Принцип углубления в смысл как постепенного проникновения в истину заменяется стремлением к здравому смыслу. Феофан Прокопович осуждал то, что при истолковании текстов св. писания «главное внимание обращается не на смысл текста, а на то, можно ли и каким образом извлечь из него какое-нибудь удивительное и неожиданное заключение, находя таинственный смысл в словах и выражениях самых простых и понятных <…> Таким образом, оказывается иногда три-четыре смысла в одном тексте»[98].
Практицизм приводил к высокой оценке «полезных» знаний, с одной стороны, и иронически-пренебрежительному отношению к чисто теоретическому мышлению, с другой. «Здравый смысл» человека-практика становился мерой реальности. То, что он не признавал существенным, исключалось из сферы культуры. С этим связано стремление «упростить» культуру, убрав из нее «лишнее» — бесполезное с точки зрения деятеля-практика.

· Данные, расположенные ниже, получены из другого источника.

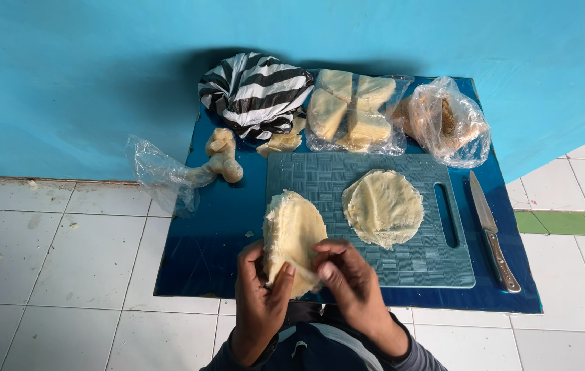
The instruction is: The person sits at a small blue table and peels thin outer skin layers off pieces of dough by hand, one piece at a time. They set the peeled round dough discs on a cutting board and place the removed skins aside while working through the dough pieces.
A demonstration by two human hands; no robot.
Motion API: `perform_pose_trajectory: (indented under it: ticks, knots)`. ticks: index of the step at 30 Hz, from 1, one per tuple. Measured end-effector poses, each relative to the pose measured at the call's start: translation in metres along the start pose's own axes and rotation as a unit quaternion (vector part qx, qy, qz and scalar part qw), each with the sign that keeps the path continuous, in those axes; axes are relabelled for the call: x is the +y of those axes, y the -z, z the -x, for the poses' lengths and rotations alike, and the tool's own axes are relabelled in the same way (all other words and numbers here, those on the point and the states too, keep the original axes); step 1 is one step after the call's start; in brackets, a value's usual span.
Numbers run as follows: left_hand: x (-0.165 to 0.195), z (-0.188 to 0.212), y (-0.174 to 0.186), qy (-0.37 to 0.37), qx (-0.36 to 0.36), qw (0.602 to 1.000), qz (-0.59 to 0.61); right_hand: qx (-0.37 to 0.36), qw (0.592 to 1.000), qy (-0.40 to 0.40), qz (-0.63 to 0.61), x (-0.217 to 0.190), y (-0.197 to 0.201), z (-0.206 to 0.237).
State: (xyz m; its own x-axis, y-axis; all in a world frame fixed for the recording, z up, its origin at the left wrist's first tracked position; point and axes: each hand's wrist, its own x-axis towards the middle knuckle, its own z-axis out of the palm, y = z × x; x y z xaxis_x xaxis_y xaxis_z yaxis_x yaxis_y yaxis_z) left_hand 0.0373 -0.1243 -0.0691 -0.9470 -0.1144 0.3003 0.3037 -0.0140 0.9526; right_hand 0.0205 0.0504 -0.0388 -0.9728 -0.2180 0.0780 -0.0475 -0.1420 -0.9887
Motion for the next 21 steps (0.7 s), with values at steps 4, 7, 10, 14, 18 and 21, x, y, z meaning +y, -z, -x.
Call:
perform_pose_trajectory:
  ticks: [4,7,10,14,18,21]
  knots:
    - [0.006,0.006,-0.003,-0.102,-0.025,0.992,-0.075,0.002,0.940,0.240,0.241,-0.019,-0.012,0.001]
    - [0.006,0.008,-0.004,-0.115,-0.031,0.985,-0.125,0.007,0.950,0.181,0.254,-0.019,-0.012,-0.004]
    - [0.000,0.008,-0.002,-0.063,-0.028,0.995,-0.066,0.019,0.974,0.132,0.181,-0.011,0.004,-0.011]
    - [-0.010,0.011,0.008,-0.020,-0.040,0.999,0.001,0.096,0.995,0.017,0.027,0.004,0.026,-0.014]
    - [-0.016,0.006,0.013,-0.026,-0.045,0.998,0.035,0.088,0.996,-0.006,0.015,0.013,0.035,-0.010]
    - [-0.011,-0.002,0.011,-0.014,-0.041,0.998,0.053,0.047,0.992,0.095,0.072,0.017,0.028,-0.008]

Известны замечания Петра I на исправленном им переводе книги «Georgica curiosa»: «Понеже немцы обынли многими рассказами негодными книги свои наполнять только для того, чтобы велики казались, чего, кроме самого дела и краткого пред всякою вещью разговора, переводить не надлежит; но и вышереченый разговор, чтобы не праздной ради красоты, а для вразумления и наставления о том чтущему было, чего ради о хлебопашестве трактат выправил (вычерня негодное) и для примера посылаю, дабы посему книги переложены были без излишних рассказов, которые время только тратят и чтущих охоту отъемлют»[99].
Однако это стремление к досемиотизации ценностей культуры не означало на самом деле отказа от всех видов знаковости (иначе бы мы имели дело не с новым типом культуры, а с ее разрушением). Однако самый принцип значения решительно изменялся. Семантическая структура заменялась синтактической. Значение того или иного человека или явления определялось не соотнесенностью его с сущностями другого ряда, а включением в определенный ряд.
Признаком культурной значительности становится принадлежность к какому-либо целому: существовать — это значит быть частью. Целое ценно не тем, что символизирует нечто более глубинное, а само собой, — тем, что оно церковь, государство, отечество, сословие. Я же имею значение как его часть. При этом понятие «часть» получает иной, чем в «семантическом» коде, смысл: часть не равнозначна целому — она с радостью признает свою незначительность перед его лицом. Целое — не обозначаемое части, а сумма синтактически организованных дробей.